Finally convert prompt_embeds, pooled_prompt_embeds, text_ids tensors to BFloat16 format (you'll see why in a moment) and save them to disk.  You can use the Safetensors save_file method to do save to disk.  (Check the notebook for the exact code.)

Diffusion Solution

Flux's two text encoders that fit within our combined RAM and VRAM, but its transformer-based diffusion model takes up more than that.  Thus, for our diffusion step, we must use not only distributed inference (as we did above) but also a less memory intensive representation of model floating point numbers.  Whereas text encoding computed on our hardware comfortably at float32 precision, we must use 16 bit representation (here bfloat16) for diffusion.

We can use

with init_empty_weights():
    transformer = FluxTransformer2DModel()
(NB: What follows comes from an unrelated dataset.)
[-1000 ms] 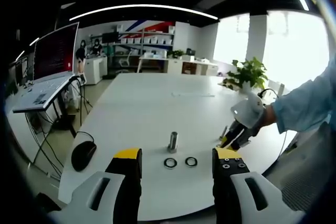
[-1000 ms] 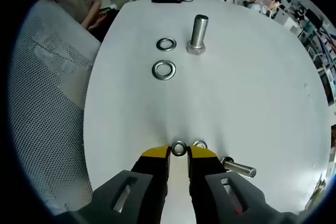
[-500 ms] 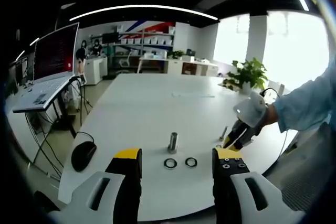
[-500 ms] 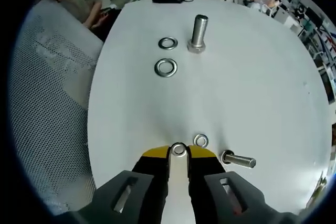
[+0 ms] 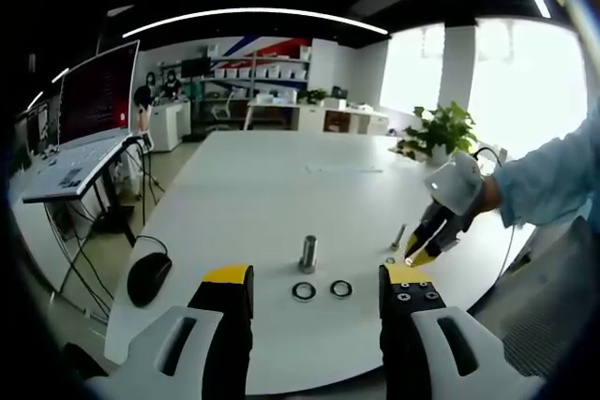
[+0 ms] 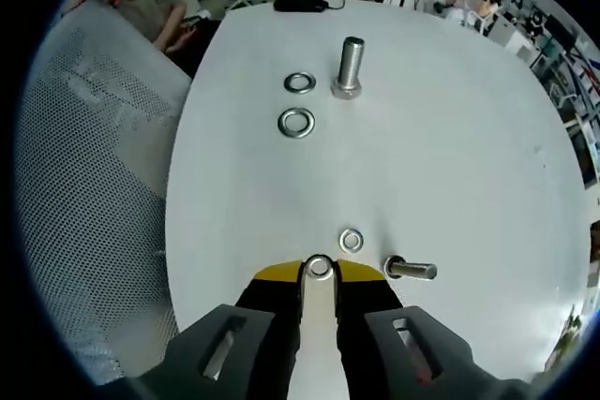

to load our image-generating transformer into meta for analysis.  At that point, a transformer.get_memory_footprint() / (1024 ** 3) tells us that's 44.2 GB and we don't have room for it in VRAM and CPU RAM combined.  Let's transform that to the smaller bfloat16 representation, transformer = transformer.to(torch.bfloat16) , before inferring the device map:

device_map = infer_auto_device_map(
	transformer, 
	max_memory={0: "8.5GiB", "cpu": "30GiB"}, dtype=torch.bfloat16)
)

Notice on the figure above, the transformer doesn't output an image, but rather an image representation in latent space.  We must use a Variational Auto Encoder (VAE) to get the image.  Let's instantiate that too:

vae = AutoencoderKL.from_pretrained(
    "black-forest-labs/FLUX.1-dev", 
    subfolder="vae", 
    torch_dtype=torch.bfloat16
).to("cuda")

We can use our pre-trained Flux pipeline again.  This time the text encoding is done, so we'll set those to None.  (We'll need to remember to pass such a pipeline the encoded text tensors, not a text prompt.)  And we'll pass in our Transformer and VAE:

pipeline = FluxPipeline.from_pretrained(
    "black-forest-labs/FLUX.1-dev",
    text_encoder=None,
    text_encoder_2=None,
    tokenizer=None,
    tokenizer_2=None,
    vae=vae,
    transformer=transformer,
    torch_dtype=torch.bfloat16
)

We'll use Safetensor's load_filemethod this time to retrieve the saved text encodings from disk.  (Remember we lost those from memory when we exited python execution in order to clear our VRAM, which we don't have enough of for all steps.)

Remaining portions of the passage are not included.